Why do you think the bend begins at the tip? This would seem to suggest the ski is bending in response to the ski tip encountering something rather than force exerted against the ski. If you "stand" against the ski with great force does it begin to change shape at the tip? No, it deflects in reponse to the force exerted which will be greatest beneath the foot.I am trying hard to "get" it but your logic escapes me.
Quote:
 Originally Posted by Atomicman I believe there is another aspect here that oisin is ignoring. That is that the majority of skis have a considerably wider tip then tail. This is called Taper Angle Under oisin's statement that the entire ski is engaged and pressure was equal along the entire ski (although I believe this is not the case but I will agree here for this example) the tip will make a much tigher arc since it is considerably more curve to it. Add in the concept used by many manufacturers that the tip is even wider forward of the natural contact point when the ski is laying flat , (think here of Volkl's 3d sidecut) and you the tip engagement is even more prononced then the tail once the ski is tipped on edge. I also believe this supports Ghosts train theory. In a purely carved turn the tail follws in the exact path the tip has established.

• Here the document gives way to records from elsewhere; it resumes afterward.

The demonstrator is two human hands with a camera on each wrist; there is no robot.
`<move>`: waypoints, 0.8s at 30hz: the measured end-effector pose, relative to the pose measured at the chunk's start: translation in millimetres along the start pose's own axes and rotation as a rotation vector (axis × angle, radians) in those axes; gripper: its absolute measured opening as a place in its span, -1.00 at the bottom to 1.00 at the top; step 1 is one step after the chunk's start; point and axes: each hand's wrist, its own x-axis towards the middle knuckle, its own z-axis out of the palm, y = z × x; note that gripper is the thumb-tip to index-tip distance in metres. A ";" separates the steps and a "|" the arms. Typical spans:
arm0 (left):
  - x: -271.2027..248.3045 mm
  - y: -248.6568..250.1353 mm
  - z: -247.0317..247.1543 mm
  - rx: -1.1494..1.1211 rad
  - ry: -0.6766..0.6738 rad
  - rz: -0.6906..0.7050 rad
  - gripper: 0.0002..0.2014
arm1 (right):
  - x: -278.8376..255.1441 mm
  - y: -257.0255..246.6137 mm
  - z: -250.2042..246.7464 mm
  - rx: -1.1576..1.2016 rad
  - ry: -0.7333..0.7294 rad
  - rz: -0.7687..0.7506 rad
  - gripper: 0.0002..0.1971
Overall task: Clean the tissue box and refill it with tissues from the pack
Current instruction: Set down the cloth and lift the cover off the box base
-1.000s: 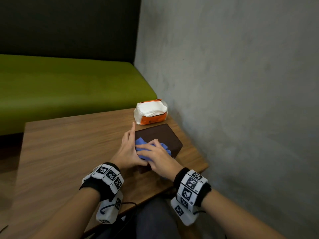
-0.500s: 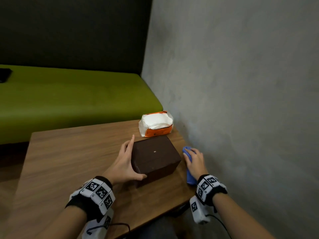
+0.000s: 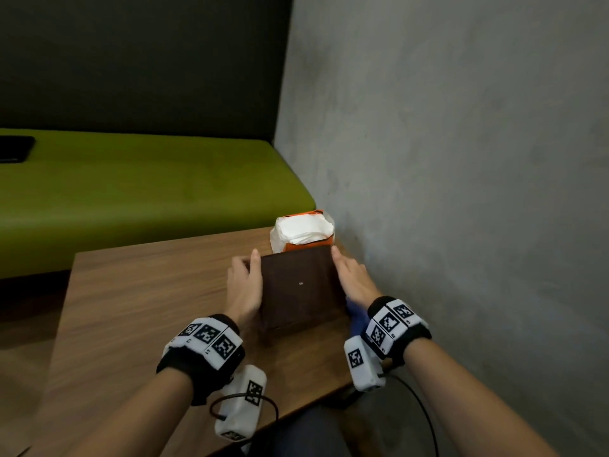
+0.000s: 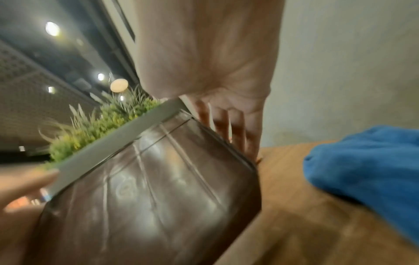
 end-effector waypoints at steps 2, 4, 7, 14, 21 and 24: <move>-6.3 11.3 -3.3 0.037 0.114 0.146 -0.72 | -0.7 -4.3 -0.7 0.101 0.076 -0.063 -0.27; -12.7 11.2 -3.7 0.066 0.177 0.278 -0.81 | -2.3 -6.4 1.2 0.124 0.108 -0.107 -0.36; -24.1 -3.6 -0.5 0.114 0.203 0.476 -0.80 | -10.5 -7.5 4.3 0.200 0.184 -0.110 -0.53; -33.6 -34.0 -4.3 0.212 0.068 0.594 -0.24 | -29.0 17.6 30.9 0.250 0.073 -0.344 -0.20; -44.9 -55.1 -8.2 0.445 -0.097 0.634 -0.57 | -36.0 47.9 45.2 0.038 0.013 -0.385 -0.39; -40.9 -60.0 -14.0 0.533 -0.162 0.681 -0.64 | -38.3 56.2 45.2 -0.010 0.001 -0.410 -0.44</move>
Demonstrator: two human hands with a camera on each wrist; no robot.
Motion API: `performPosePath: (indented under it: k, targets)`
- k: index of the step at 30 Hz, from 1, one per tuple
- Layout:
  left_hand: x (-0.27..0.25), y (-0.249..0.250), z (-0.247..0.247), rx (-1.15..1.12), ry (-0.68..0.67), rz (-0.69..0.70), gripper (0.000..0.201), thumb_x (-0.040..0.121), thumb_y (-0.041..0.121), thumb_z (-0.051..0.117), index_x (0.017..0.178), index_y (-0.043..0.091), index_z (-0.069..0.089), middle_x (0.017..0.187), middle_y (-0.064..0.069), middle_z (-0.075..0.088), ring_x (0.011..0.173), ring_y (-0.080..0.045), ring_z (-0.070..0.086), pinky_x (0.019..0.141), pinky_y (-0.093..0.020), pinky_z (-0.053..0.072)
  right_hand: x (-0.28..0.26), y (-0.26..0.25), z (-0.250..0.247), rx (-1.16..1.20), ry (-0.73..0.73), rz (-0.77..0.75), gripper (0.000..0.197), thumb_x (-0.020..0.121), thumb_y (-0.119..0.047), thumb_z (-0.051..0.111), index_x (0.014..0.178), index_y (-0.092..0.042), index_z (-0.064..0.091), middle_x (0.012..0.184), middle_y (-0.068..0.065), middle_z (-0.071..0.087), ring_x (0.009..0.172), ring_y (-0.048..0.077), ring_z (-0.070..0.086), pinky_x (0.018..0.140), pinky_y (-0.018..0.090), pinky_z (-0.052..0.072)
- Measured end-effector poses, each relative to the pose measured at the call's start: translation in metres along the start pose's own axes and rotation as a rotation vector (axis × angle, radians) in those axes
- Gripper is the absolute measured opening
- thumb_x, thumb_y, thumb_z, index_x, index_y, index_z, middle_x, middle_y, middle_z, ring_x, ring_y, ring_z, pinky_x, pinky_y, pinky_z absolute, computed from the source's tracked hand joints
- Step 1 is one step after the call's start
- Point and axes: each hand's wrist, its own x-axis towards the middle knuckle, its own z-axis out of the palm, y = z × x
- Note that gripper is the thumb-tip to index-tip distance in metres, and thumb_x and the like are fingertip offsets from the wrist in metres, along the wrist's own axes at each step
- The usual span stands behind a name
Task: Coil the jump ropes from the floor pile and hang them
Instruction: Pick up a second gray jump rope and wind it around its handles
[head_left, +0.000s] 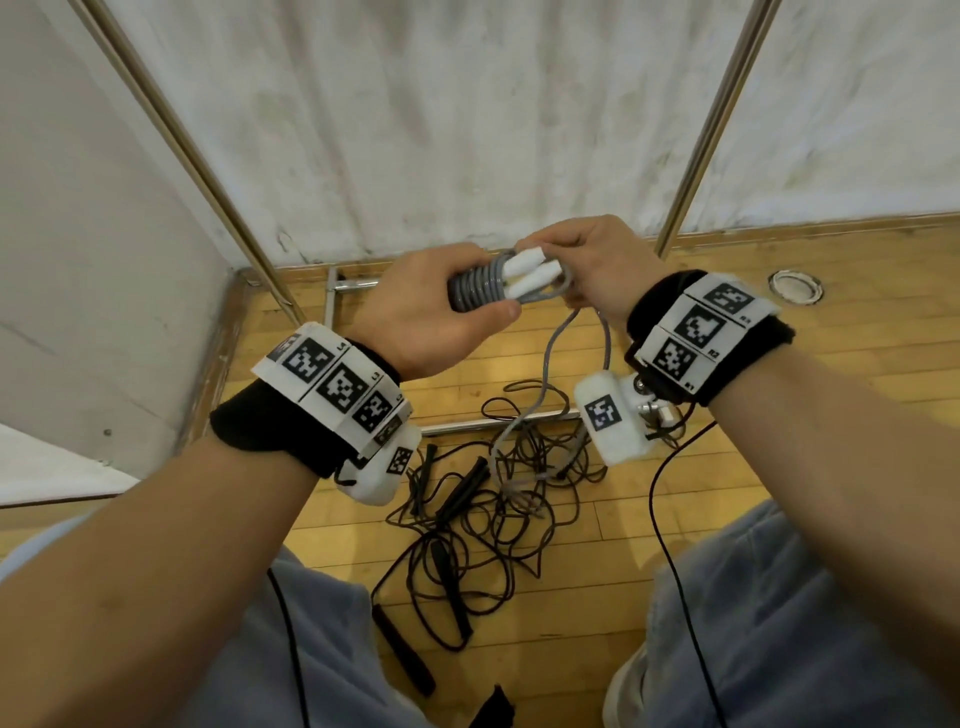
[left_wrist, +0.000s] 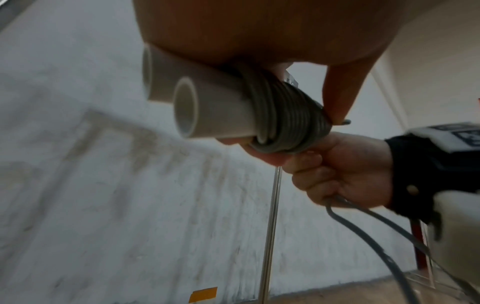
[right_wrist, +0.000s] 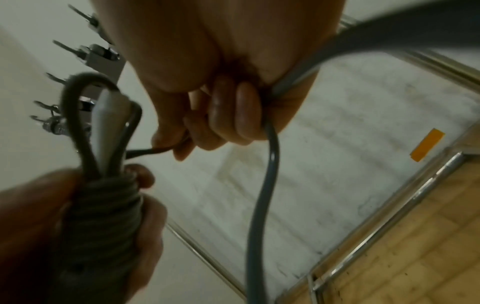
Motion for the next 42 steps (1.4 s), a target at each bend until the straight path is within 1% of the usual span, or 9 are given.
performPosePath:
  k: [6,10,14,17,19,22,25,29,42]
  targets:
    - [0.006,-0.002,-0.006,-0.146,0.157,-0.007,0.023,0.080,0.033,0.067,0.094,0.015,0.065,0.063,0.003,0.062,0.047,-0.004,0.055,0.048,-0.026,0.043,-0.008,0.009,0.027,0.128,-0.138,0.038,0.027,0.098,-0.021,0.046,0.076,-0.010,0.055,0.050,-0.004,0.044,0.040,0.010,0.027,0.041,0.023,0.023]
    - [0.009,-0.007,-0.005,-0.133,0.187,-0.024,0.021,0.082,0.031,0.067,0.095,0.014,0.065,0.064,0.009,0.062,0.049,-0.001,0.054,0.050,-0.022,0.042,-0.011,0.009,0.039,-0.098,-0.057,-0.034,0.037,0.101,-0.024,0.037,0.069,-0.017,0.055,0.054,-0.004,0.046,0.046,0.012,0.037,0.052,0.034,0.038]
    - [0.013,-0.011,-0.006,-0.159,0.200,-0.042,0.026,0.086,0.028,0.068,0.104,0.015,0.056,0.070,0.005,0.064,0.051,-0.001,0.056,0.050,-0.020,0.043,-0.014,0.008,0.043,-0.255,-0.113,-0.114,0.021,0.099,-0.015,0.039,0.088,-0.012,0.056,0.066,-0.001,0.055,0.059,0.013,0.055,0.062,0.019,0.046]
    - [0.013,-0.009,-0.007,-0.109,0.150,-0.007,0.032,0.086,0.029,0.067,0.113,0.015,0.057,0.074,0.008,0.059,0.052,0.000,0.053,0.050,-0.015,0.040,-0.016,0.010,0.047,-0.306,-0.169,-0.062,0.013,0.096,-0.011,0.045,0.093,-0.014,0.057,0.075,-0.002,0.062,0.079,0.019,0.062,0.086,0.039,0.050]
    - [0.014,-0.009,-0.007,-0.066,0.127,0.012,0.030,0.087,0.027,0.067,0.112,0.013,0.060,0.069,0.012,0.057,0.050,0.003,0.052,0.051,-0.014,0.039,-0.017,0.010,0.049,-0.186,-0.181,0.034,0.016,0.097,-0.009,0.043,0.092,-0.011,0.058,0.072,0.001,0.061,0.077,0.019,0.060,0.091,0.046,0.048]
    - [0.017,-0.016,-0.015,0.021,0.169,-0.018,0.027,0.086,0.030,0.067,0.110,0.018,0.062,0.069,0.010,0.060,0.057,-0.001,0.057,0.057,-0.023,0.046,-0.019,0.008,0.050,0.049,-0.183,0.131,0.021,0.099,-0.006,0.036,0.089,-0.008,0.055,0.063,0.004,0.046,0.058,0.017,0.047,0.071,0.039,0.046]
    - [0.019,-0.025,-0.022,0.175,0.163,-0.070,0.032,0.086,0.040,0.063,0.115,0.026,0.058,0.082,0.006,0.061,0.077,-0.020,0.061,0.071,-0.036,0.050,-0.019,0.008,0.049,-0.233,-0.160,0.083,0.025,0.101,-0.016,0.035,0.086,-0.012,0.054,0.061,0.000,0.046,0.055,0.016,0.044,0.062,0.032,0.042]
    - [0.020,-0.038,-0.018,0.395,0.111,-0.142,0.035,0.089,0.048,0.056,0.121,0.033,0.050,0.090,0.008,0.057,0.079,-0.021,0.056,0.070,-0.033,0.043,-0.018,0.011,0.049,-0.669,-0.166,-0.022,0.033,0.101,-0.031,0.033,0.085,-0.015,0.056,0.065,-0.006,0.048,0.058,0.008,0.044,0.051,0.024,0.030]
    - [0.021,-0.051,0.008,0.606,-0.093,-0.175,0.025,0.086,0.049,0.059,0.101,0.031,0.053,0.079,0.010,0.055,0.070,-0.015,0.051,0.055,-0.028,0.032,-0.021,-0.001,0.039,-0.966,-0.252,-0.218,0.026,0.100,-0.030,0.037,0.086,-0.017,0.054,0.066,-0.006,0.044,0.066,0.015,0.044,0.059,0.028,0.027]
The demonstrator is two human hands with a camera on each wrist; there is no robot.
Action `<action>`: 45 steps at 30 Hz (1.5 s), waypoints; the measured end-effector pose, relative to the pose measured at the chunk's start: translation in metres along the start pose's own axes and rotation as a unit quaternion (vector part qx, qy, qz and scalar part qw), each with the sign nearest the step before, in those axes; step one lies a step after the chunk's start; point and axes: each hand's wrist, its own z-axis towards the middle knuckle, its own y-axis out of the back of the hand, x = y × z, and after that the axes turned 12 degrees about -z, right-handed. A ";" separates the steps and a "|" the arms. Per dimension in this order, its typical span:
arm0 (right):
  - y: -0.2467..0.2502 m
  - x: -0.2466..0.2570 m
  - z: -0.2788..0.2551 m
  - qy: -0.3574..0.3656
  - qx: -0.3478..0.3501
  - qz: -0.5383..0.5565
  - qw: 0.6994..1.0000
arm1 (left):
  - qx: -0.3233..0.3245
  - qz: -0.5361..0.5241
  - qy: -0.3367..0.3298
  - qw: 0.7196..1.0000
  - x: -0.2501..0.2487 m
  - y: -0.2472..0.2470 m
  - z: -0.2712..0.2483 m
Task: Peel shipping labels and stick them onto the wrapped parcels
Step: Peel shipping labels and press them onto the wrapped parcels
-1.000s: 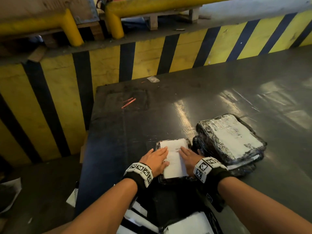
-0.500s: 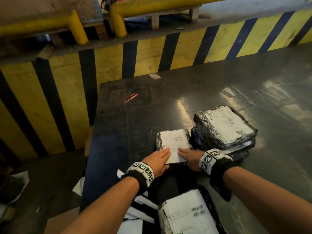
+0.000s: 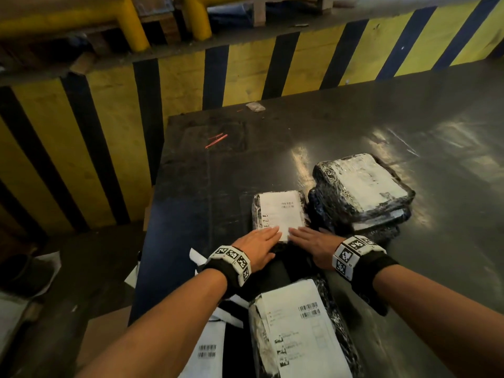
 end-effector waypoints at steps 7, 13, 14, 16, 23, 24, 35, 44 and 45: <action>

Sorry I didn't mean to indicate pressure is necessarily equal throughout the ski. I think pressure distribution and managing that ie moving it fore and aft is still an issue with contemporary skis. I tried to deal with the issue of wider ski tips and the departure angle they create in an earlier post. I think the term "tip engagement" originated in an era when skitips were wider than the rest of the ski and ski tails fairly narrow. The problem I have with the concept is that with today's skis the tails are also quite wide. When you engage the edge of the forebody by tipping the ski you also cannot help engaging the tail which tapers the opposite direction. Even with pressure concentated towards the front of the ski the tail is engaged to some degree because the ski is edged ie tipped. I'm not saying you could not get the tail to break away and skid but I am asking why you would normally want to. Ie, except in those situations when you wish to scrub speed or require a sudden pivoting change of ski direction, why not harness the entire ski in carving the turn? This is why I question the term "tip engagement' in the ideal turn since I think you are no longer attempting to engage one portion of the ski selectively but instead the entire ski.